Oregon Department of Environmental Quality (DEQ) assessed a penalty of $7,608 against Michael Brown of Oakland, Ore., on March 4 for sewage-related violations at Saginaw Mobile Home Park north of Cottage Grove. DEQ has expressed “particular concern” due to Brown’s “prior history of discharging partially treated sewage onto the ground” and noted that the treatment system at this site “may be causing harm to public health or the environment.” DEQ sent Brown a “warning letter with opportunity to correct” back in November following a DEQ visit to the site in late October.

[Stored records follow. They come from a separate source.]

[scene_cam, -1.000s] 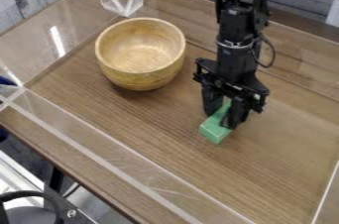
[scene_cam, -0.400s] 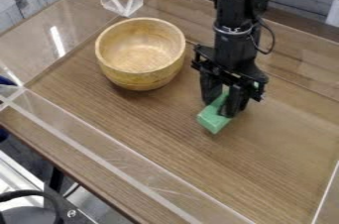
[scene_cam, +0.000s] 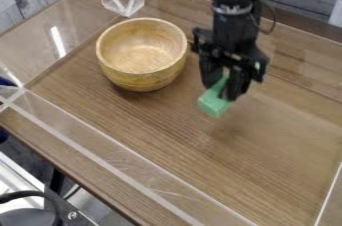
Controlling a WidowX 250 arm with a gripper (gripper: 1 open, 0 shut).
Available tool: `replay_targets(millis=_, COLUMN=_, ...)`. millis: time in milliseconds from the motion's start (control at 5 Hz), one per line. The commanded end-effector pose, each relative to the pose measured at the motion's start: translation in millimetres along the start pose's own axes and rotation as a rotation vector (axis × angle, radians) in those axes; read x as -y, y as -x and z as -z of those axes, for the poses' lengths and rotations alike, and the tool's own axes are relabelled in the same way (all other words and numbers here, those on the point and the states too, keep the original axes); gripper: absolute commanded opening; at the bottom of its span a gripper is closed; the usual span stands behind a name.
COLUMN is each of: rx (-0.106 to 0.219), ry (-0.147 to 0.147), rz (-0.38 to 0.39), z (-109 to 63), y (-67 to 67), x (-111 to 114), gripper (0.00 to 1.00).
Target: Put the green block in the brown bowl
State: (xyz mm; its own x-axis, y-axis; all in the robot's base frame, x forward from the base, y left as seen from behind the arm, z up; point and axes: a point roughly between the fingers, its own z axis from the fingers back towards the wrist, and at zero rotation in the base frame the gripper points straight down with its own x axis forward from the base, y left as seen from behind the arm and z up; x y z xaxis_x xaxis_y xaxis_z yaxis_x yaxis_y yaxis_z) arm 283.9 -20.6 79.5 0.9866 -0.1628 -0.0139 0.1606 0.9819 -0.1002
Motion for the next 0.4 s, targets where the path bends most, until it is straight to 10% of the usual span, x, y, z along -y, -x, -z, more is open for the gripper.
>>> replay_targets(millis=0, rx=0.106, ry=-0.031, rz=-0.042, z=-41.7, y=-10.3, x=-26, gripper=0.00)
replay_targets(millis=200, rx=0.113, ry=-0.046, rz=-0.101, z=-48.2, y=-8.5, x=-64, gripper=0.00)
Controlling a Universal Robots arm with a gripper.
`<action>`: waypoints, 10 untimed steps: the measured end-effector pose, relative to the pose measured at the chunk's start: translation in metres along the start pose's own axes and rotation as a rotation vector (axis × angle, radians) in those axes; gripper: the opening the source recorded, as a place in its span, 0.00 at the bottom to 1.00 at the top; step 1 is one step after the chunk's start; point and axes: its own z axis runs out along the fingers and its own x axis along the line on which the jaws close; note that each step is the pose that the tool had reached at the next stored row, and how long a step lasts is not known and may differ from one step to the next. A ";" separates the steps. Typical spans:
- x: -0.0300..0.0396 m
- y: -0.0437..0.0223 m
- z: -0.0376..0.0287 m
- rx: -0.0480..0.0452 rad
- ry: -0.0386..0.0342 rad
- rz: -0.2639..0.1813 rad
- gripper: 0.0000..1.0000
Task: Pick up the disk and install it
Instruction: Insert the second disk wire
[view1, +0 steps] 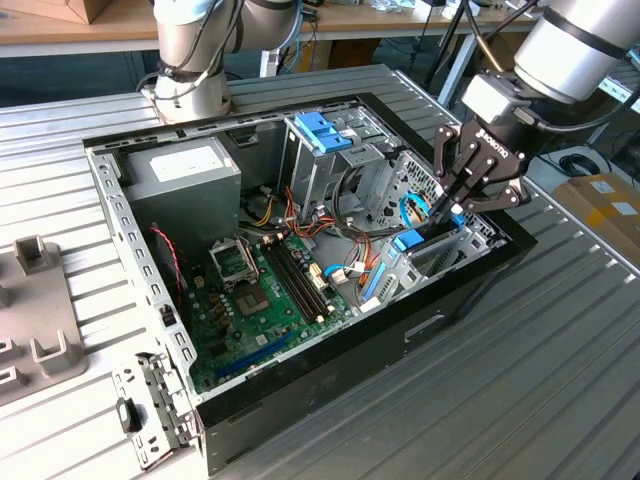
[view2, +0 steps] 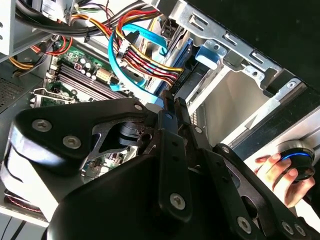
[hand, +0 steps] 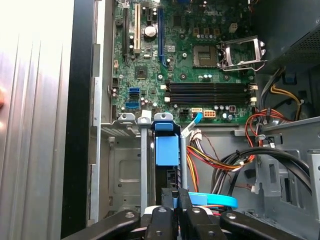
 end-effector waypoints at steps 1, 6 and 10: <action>0.0000 -0.0002 0.0009 0.0000 0.0000 0.000 0.16; -0.0012 -0.0006 0.0036 0.0000 0.0001 0.000 0.16; -0.0022 -0.0007 0.0040 0.0000 0.0001 -0.001 0.16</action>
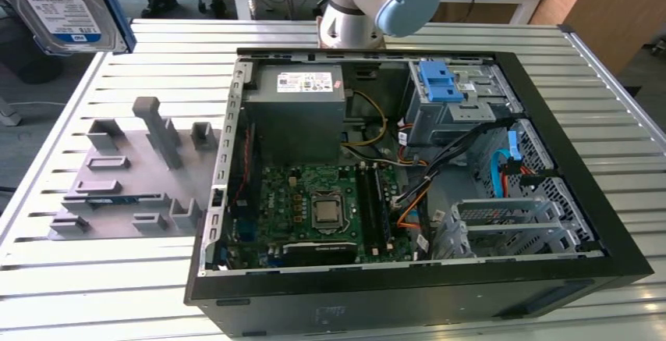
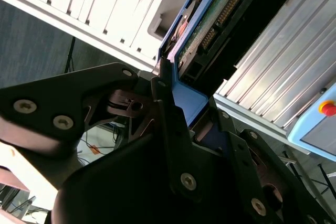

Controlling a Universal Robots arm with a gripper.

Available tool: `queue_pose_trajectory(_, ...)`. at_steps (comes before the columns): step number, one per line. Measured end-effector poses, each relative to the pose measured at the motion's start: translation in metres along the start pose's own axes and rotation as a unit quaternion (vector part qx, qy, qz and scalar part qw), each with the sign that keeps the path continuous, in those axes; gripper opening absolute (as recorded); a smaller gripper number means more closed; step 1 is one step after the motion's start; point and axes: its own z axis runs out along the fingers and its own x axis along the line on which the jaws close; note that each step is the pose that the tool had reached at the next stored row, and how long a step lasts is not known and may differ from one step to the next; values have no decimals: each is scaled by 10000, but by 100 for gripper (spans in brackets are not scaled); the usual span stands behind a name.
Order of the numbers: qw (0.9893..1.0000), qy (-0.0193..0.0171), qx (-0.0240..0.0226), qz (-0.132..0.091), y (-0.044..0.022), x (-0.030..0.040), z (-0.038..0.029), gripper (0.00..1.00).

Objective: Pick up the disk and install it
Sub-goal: 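Pick up the disk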

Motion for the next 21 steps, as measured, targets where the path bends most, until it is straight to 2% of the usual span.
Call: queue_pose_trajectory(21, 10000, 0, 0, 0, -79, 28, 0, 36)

Representatives from Public Citizen, a nonprofit consumer rights advocacy group, held a March 2 panel at the Public Interest Environmental Law Conference. The pair of presenters focused on the history of big money in politics and the potential of even more dollars being spent to stop the climate change movement. 

Core Campus is planning to open its 512-bed, 183-unit student luxury housing project in August 2015, but will “The Hub” at 515 E. Broadway be able to compete with the glut of cheaper student housing already being built, particularly at a time when college enrollment is dropping? At other Core projects, monthly rent for studios runs about $1,000 and five-bedroom apartments go for about $3,000. Penthouse units and those with their own hot tubs are more.

Joe Walacki and Borden Beck will speak and show slides on “High Desert Wildlands” at the meeting of the Many Rivers Group of the Sierra Club from 5:30 to 7 pm Thursday, March 20, at the Eugene Garden Club, 1645 High St. The club is currently working to protect the Owyhee Canyonlands and other endangered desert areas.

In Afghanistan

• 2,312 U.S. troops killed (2,310 last month)

• 19,673 U.S. troops wounded in action (19,656)

• 1,481 U.S. contractors killed (1,481)

• 16,179 civilians killed (updates NA)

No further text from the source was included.